DATA Start Marker
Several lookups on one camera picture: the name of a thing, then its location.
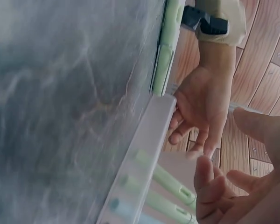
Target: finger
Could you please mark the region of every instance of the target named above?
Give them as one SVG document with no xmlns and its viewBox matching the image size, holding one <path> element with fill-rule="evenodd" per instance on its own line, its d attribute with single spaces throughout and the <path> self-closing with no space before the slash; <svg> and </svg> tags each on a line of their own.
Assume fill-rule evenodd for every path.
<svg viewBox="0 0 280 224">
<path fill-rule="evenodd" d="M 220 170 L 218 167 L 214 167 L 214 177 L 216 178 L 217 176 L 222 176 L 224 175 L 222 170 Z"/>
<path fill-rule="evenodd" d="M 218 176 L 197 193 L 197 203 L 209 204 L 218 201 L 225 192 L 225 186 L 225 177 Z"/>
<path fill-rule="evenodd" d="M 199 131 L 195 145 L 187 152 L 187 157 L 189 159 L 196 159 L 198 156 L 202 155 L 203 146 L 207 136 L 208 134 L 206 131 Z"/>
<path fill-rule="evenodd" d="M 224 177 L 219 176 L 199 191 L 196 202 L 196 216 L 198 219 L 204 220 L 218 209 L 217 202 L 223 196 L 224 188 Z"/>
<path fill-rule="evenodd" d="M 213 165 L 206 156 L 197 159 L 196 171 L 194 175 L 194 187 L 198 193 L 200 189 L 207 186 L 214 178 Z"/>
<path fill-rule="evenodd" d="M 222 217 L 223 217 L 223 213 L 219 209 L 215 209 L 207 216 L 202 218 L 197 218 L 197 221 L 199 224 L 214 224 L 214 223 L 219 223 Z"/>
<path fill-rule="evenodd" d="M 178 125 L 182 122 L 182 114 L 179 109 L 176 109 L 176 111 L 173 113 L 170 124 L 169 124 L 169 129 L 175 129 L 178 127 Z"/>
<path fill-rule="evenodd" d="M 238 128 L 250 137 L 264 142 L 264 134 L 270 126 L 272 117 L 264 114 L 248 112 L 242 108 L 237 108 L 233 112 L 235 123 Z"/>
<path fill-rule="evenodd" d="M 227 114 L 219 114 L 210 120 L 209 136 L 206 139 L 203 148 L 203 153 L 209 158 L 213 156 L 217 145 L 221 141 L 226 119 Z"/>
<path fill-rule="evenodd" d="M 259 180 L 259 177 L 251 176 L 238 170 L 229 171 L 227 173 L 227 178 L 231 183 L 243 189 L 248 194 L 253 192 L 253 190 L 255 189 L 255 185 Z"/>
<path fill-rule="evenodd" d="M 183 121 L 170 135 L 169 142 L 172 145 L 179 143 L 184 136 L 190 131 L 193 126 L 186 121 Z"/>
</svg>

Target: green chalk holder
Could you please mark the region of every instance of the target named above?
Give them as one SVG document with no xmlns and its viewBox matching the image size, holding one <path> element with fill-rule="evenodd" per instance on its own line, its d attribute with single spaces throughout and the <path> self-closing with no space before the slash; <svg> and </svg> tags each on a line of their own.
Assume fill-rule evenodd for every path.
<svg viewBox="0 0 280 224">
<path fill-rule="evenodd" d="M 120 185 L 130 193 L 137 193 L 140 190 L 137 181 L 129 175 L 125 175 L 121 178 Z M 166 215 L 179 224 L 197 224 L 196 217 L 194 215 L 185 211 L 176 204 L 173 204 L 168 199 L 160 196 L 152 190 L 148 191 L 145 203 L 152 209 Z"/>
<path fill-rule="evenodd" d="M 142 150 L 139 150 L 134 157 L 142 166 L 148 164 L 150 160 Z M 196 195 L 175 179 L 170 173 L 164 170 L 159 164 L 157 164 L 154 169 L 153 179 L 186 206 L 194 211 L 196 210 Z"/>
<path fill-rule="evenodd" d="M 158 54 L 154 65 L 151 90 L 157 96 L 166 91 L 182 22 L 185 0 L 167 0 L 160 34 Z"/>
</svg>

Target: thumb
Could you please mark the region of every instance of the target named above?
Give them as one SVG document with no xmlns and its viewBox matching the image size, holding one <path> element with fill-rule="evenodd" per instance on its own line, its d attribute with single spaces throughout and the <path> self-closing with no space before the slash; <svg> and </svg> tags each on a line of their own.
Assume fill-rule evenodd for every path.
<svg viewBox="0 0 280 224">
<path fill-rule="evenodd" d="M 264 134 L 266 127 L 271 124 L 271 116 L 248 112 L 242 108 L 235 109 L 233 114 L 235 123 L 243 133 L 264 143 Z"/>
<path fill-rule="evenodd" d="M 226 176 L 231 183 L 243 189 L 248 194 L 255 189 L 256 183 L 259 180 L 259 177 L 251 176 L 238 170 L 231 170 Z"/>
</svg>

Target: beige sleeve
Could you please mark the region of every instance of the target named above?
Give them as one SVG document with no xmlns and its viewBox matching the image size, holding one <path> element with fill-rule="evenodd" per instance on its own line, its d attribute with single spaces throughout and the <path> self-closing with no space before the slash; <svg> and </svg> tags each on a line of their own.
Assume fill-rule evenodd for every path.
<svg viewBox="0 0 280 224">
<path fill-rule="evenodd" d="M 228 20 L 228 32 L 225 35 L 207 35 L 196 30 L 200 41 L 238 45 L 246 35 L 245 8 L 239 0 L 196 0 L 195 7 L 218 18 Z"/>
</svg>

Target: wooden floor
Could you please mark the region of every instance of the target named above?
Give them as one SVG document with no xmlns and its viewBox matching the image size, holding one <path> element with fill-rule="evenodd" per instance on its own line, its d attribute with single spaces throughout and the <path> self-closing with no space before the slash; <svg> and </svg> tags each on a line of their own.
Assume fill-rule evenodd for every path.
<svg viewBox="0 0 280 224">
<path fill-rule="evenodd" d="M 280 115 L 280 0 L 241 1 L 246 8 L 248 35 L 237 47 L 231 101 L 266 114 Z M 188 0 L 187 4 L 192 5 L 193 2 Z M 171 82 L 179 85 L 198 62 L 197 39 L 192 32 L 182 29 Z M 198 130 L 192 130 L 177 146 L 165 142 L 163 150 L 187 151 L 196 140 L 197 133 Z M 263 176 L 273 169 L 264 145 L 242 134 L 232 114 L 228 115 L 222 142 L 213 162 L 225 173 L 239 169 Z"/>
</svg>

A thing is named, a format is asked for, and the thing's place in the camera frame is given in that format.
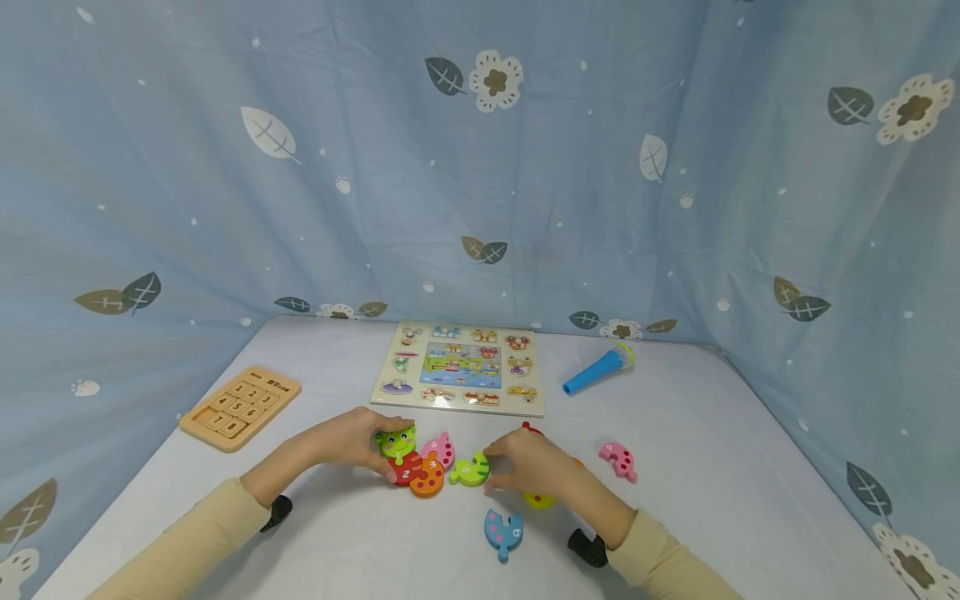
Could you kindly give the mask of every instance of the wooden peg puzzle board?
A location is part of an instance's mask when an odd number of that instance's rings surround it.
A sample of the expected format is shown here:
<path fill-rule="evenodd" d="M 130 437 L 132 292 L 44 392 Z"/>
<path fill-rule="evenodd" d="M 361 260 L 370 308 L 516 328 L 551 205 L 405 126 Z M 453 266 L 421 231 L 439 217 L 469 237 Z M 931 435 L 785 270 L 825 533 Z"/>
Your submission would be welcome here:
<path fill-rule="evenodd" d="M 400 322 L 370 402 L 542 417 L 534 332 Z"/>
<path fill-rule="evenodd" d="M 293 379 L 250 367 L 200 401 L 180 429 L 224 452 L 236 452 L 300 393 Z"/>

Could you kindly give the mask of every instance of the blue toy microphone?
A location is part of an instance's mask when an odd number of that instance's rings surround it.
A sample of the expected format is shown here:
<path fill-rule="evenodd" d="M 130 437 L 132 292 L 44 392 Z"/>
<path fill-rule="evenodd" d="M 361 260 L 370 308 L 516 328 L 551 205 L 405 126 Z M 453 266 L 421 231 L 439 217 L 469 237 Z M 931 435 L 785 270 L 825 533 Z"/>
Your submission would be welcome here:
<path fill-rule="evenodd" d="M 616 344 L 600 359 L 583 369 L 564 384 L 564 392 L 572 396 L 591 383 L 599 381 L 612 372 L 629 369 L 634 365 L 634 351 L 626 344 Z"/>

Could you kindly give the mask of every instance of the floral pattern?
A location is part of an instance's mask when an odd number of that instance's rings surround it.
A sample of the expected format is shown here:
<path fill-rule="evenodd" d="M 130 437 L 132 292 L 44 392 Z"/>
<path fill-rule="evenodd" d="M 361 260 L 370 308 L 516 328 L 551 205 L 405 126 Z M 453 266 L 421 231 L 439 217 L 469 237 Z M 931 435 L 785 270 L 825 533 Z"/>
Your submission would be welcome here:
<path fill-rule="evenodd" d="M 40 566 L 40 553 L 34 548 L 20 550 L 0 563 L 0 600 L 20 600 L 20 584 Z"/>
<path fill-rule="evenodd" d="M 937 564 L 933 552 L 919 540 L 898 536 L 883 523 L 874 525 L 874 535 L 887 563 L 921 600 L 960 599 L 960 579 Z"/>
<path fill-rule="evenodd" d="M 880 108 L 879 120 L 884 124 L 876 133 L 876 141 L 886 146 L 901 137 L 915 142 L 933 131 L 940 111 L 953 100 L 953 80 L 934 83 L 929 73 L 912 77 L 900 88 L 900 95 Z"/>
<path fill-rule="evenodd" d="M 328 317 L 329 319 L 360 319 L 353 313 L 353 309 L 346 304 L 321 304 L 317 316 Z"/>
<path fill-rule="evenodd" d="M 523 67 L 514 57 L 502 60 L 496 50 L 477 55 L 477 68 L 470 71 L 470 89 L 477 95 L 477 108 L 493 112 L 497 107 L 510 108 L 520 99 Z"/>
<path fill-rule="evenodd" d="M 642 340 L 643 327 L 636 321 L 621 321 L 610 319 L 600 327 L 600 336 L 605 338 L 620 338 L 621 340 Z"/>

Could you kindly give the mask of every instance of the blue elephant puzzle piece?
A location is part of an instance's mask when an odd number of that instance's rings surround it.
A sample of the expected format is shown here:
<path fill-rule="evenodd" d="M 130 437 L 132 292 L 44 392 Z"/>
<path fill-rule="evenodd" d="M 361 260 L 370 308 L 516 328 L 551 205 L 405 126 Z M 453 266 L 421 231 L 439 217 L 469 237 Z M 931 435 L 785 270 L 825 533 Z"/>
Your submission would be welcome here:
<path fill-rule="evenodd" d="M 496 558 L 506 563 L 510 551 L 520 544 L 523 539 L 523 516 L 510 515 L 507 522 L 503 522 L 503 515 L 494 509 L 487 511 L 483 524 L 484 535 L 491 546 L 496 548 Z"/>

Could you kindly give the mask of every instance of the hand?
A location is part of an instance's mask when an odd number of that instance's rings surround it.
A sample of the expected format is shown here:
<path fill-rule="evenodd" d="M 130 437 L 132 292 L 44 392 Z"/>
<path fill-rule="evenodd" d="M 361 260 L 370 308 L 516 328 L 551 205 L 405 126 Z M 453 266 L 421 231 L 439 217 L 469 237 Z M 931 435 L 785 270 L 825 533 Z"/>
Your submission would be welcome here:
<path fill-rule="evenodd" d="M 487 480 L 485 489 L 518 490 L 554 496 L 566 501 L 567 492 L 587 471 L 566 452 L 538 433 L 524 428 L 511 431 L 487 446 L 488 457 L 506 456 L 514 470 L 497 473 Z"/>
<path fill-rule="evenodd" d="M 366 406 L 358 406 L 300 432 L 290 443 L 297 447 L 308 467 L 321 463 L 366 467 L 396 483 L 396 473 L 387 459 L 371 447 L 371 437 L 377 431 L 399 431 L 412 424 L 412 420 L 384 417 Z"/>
DATA End Marker
DATA Start Marker
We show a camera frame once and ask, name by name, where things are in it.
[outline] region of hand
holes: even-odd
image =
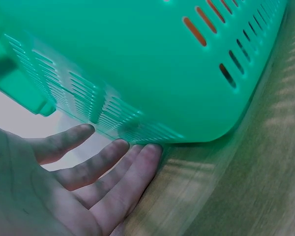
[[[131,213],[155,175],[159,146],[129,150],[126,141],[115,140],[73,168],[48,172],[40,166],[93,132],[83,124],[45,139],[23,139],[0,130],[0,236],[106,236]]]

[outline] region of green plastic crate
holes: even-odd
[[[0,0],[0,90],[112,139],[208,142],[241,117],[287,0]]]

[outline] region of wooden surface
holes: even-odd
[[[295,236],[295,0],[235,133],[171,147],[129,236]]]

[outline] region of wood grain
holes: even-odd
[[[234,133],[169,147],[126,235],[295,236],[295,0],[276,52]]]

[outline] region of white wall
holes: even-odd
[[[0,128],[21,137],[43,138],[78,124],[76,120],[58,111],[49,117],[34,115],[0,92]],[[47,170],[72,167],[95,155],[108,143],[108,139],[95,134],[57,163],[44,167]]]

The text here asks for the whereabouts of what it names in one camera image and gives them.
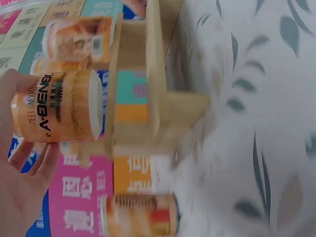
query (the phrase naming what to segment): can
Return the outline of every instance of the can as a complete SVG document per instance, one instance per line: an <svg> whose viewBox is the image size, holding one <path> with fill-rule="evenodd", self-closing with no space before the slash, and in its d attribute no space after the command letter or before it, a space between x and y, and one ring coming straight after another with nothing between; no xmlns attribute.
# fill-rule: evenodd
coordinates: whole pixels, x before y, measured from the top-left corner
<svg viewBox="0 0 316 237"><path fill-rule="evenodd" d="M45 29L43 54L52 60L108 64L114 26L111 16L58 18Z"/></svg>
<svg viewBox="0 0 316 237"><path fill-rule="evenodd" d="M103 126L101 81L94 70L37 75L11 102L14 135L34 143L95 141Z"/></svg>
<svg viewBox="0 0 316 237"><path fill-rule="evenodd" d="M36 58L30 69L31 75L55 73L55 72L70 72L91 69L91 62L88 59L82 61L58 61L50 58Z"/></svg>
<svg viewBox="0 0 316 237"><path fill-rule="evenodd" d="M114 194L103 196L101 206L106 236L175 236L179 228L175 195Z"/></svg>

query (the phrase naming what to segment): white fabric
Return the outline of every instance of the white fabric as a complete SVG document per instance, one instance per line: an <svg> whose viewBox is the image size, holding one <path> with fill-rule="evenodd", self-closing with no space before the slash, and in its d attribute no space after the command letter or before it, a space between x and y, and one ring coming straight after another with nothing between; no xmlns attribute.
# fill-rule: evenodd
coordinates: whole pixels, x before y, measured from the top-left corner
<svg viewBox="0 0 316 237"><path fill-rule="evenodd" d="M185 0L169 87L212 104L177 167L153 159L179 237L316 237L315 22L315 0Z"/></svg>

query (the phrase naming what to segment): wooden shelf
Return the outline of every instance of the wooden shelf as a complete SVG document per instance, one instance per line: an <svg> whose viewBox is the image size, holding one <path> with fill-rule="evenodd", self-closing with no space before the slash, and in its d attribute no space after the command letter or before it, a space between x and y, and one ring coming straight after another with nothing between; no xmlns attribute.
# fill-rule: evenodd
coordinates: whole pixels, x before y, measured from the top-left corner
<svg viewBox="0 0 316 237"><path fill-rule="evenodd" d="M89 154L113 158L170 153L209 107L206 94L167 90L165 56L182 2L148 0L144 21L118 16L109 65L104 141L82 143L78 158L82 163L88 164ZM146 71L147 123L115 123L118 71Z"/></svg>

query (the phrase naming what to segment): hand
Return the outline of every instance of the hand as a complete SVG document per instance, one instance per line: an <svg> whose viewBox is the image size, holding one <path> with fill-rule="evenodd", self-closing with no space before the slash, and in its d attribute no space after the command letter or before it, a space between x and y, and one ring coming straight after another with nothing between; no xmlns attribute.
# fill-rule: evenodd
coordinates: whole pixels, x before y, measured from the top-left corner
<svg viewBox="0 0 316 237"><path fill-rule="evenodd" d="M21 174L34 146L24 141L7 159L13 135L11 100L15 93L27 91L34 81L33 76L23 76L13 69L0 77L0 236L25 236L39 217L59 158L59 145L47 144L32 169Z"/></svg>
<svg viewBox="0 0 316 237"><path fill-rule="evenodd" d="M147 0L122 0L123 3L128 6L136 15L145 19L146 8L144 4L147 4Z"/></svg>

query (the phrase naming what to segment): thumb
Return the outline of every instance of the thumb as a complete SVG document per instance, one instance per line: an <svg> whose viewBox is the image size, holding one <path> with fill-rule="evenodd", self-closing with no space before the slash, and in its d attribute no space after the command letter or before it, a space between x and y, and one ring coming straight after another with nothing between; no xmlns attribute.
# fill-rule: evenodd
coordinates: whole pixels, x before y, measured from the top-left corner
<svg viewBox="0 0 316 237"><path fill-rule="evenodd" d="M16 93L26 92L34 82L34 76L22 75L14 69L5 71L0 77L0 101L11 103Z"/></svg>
DATA End Marker
DATA Start Marker
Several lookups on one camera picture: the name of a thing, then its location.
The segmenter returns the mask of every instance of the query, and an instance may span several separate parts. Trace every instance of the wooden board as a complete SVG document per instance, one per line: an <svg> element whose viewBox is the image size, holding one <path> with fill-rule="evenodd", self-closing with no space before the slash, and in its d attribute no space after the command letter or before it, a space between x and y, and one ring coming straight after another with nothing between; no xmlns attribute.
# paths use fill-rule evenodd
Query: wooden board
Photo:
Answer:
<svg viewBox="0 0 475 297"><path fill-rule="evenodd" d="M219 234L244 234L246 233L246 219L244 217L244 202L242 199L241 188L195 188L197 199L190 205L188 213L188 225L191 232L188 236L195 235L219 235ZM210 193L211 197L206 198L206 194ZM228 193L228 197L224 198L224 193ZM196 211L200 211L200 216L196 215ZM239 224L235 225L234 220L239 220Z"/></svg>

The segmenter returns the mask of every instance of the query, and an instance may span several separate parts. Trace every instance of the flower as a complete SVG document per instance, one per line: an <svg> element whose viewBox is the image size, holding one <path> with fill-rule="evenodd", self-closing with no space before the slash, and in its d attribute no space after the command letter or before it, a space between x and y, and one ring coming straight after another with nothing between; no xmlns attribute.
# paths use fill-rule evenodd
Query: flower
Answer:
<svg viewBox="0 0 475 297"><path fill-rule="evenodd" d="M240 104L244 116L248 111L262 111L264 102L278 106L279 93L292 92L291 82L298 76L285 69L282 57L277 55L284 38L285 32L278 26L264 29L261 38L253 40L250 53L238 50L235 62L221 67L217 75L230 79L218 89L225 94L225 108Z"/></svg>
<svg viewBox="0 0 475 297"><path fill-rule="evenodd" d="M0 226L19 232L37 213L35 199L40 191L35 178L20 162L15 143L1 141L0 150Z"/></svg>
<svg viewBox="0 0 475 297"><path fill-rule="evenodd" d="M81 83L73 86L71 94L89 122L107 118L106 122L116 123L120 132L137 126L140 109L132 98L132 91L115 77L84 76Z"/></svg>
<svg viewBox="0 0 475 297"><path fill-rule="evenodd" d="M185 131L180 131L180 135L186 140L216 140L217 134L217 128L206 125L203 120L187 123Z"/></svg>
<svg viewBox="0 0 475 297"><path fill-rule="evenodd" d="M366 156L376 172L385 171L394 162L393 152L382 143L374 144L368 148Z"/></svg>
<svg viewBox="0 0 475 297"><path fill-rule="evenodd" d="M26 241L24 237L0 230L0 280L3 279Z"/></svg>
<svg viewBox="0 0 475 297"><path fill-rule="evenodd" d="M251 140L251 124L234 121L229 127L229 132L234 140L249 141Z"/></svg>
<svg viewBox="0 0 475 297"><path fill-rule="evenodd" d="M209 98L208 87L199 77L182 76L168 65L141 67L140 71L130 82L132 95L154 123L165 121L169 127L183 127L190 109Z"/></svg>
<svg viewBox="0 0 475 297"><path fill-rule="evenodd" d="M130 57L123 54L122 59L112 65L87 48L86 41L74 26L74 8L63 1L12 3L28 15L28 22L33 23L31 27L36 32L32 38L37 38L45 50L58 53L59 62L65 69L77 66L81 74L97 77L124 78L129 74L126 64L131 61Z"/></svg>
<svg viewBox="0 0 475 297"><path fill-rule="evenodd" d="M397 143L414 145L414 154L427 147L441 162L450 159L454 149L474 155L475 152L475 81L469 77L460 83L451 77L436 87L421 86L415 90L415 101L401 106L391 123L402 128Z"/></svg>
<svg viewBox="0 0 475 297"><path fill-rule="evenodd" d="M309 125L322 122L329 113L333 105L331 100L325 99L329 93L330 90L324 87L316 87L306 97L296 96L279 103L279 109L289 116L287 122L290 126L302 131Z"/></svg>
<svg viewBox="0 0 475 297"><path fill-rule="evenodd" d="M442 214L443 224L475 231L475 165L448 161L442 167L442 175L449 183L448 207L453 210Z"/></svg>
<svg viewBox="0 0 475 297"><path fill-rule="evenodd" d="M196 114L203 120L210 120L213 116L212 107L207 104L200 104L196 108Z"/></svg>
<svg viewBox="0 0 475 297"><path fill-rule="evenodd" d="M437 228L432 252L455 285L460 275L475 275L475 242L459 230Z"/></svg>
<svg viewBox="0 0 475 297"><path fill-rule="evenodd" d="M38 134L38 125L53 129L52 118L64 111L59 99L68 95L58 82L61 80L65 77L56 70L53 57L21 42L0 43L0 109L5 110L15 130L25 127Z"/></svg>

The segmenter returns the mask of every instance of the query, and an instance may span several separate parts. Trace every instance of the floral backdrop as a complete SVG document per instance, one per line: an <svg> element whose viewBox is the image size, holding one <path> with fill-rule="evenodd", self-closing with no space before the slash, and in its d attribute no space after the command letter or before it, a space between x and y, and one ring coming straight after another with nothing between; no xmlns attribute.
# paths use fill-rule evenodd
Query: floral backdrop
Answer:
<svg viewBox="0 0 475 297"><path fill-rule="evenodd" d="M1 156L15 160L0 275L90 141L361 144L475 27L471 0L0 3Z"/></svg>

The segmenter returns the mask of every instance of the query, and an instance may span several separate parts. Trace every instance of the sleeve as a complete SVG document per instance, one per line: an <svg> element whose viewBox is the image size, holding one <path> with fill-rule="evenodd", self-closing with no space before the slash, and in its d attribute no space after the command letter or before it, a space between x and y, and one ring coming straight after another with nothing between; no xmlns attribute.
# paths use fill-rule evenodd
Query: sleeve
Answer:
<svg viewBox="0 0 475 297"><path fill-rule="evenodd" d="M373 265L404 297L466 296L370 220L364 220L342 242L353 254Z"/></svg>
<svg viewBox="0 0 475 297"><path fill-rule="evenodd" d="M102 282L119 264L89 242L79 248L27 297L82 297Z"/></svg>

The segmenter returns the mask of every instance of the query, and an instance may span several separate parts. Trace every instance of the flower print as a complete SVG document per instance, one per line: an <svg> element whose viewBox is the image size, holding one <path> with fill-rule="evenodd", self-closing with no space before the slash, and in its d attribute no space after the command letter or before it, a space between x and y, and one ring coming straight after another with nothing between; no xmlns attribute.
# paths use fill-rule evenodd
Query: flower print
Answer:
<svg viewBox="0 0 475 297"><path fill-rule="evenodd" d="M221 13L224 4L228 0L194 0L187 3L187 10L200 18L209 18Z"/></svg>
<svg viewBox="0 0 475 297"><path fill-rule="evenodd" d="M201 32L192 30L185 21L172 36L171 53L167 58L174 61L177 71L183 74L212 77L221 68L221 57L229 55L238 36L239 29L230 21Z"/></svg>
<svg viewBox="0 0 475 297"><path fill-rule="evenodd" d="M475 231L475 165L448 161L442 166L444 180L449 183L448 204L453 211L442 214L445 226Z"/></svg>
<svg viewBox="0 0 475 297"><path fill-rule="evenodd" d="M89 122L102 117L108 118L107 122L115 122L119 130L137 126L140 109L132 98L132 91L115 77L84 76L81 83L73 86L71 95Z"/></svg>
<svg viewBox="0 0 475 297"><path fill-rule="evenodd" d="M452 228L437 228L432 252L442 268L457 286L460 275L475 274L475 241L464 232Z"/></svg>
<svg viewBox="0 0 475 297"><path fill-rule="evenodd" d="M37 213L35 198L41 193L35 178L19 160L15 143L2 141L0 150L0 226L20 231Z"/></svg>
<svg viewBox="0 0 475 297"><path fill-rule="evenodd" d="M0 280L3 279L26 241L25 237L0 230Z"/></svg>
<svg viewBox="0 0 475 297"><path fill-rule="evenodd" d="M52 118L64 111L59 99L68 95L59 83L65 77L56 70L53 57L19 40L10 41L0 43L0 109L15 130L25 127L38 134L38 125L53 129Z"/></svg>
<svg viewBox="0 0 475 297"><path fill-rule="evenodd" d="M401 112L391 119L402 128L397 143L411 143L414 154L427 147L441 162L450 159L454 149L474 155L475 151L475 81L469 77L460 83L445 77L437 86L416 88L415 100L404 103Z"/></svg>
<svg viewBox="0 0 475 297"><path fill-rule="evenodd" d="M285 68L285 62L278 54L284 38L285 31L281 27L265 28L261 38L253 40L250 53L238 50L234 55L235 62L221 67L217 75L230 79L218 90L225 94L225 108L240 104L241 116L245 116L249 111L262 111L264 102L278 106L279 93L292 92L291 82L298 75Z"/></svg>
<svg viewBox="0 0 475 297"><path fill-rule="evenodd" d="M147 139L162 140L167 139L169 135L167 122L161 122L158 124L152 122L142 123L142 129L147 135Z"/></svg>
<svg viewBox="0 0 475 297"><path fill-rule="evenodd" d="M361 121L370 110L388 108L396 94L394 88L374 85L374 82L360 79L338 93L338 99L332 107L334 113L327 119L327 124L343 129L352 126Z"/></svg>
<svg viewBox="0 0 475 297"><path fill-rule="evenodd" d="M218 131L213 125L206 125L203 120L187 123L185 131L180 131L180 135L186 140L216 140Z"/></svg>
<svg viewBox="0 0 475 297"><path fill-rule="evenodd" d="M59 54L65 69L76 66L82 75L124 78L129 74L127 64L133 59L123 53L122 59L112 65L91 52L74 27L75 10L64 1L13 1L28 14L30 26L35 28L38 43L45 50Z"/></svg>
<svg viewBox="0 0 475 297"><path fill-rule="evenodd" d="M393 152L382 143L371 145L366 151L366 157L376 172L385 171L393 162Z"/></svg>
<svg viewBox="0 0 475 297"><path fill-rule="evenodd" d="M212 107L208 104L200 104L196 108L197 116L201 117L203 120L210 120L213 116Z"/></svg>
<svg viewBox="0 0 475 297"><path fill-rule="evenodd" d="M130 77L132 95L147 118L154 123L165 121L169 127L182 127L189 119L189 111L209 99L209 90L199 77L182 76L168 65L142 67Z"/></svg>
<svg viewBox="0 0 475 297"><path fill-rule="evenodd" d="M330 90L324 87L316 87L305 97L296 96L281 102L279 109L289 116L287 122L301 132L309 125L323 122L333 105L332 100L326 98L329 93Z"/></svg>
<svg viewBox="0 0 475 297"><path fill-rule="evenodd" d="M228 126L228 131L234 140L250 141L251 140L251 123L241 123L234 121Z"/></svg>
DATA End Marker
*TASK DIRECTIONS*
Search the material above for "blue". Copy each line that has it.

*OUTPUT FOR THIS EXERCISE*
Could you kindly give the mask of every instance of the blue toy microphone?
Could you kindly give the mask of every instance of the blue elephant puzzle piece?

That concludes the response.